IOcrPageCollection Interface

Summary

Represents the pages of an OCR document object.

Syntax

Objective-C

C++/CLI

Java

Python

[DefaultMemberAttribute("Item")] 
public interface IOcrPageCollection : ICollection<IOcrPage>, IEnumerable<IOcrPage>, IEnumerable, IList<IOcrPage>

@interface LTOcrPageCollection : NSObject<NSFastEnumeration>

public class OcrPageCollection implements List<OcrPage>

[DefaultMemberAttribute("Item")] 
public interface class IOcrPageCollection : public System.Collections.Generic.ICollection<IOcrPage>, System.Collections.Generic.IEnumerable<IOcrPage>, System.Collections.Generic.IList<IOcrPage>, System.Collections.IEnumerable

class IOcrPageCollection(ICollection):

Remarks

IOcrPageCollection holds the pages currently added into an OCR document (IOcrDocument). IOcrDocument through the IOcrDocument.Pages holds a collection of IOcrPage object. Each of these IOcrPage objects contains the raster image used to create it (the image used when the page is loaded or added) and a group of OCR zones for the page either added manually or through auto-zoning.

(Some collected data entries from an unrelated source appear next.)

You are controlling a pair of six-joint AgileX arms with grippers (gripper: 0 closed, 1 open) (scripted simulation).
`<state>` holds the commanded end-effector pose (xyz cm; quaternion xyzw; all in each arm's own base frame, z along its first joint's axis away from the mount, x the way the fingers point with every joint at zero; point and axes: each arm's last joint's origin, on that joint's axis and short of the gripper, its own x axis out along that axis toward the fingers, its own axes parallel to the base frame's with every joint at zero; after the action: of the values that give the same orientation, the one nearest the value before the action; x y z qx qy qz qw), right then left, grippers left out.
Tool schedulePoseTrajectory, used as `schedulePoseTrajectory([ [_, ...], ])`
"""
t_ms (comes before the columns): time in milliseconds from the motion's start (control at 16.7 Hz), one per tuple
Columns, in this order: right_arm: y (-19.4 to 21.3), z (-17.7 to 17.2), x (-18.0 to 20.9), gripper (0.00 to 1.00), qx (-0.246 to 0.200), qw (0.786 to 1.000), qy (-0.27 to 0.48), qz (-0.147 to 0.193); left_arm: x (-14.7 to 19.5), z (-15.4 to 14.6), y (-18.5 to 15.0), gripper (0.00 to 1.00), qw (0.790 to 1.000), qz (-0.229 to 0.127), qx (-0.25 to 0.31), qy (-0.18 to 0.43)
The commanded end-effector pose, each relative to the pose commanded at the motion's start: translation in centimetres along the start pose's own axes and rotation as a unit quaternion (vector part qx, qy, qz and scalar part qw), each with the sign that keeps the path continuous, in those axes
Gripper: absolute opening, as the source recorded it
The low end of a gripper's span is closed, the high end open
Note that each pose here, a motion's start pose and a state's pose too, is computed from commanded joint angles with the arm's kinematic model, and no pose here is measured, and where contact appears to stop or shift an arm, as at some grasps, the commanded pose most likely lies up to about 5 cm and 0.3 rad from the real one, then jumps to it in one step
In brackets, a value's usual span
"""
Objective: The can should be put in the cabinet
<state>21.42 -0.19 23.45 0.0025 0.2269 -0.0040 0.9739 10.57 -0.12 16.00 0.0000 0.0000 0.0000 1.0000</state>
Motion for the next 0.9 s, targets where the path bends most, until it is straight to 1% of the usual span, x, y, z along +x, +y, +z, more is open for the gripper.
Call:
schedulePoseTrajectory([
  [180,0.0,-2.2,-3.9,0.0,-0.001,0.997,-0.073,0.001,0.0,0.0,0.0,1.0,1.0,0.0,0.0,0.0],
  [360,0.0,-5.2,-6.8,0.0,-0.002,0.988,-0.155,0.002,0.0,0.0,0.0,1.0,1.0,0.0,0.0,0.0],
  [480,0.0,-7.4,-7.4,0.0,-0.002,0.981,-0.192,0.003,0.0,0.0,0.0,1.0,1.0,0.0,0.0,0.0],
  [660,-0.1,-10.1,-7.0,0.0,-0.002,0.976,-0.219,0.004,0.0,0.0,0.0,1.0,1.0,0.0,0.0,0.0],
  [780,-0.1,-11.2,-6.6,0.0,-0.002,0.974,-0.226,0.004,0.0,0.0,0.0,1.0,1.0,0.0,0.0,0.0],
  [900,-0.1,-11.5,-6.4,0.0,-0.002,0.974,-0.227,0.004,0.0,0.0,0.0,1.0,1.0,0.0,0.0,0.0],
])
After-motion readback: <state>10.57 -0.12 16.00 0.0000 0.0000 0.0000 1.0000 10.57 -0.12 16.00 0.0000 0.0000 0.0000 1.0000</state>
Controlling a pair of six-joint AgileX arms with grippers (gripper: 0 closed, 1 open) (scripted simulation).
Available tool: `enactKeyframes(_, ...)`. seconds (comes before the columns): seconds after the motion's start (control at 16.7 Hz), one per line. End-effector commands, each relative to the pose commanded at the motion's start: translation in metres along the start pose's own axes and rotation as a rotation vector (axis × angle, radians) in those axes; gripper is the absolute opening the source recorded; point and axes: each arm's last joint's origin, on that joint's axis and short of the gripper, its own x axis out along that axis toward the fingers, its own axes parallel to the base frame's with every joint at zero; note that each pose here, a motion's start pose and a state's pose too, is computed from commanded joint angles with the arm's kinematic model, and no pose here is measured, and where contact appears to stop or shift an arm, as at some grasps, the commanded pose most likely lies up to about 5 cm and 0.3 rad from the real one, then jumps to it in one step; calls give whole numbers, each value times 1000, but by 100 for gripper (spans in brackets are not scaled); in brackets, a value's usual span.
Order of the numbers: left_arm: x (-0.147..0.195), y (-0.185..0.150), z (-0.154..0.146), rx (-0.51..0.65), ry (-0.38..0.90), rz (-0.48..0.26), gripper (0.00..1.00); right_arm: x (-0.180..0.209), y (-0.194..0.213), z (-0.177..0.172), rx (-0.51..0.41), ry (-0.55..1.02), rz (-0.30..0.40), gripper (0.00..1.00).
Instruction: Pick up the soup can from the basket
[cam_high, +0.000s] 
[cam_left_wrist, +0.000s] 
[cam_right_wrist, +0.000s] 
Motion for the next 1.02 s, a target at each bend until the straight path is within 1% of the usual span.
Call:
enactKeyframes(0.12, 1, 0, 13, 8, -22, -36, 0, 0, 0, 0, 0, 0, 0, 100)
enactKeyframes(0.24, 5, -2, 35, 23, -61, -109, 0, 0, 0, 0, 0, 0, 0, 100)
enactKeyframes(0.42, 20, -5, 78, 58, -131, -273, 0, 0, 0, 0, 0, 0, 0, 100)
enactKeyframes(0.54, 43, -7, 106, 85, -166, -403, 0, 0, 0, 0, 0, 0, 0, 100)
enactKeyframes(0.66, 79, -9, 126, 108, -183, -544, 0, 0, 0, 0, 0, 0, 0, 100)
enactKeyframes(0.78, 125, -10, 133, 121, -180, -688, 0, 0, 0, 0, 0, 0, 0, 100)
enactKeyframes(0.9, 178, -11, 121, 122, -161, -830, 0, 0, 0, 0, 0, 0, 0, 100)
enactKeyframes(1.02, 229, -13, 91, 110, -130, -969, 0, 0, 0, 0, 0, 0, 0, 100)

In memory-based IOcrDocument, the IOcrPageCollection holds the pages. The user can recognize any or all of the pages at any time and pages can be added or removed at will.

In file-based IOcrDocument, the IOcrPageCollection is a store-only view of the pages. when page is added, a snap shot of the current recognition data is saved into the document. This data cannot be modified anymore and the page is no longer needed. The user must recognize the pages before they are added to the document and pages can only be added but not removed. In this mode, you can only use IOcrPageCollection.Add and IOcrPageCollection.Count. No other method or property is supported.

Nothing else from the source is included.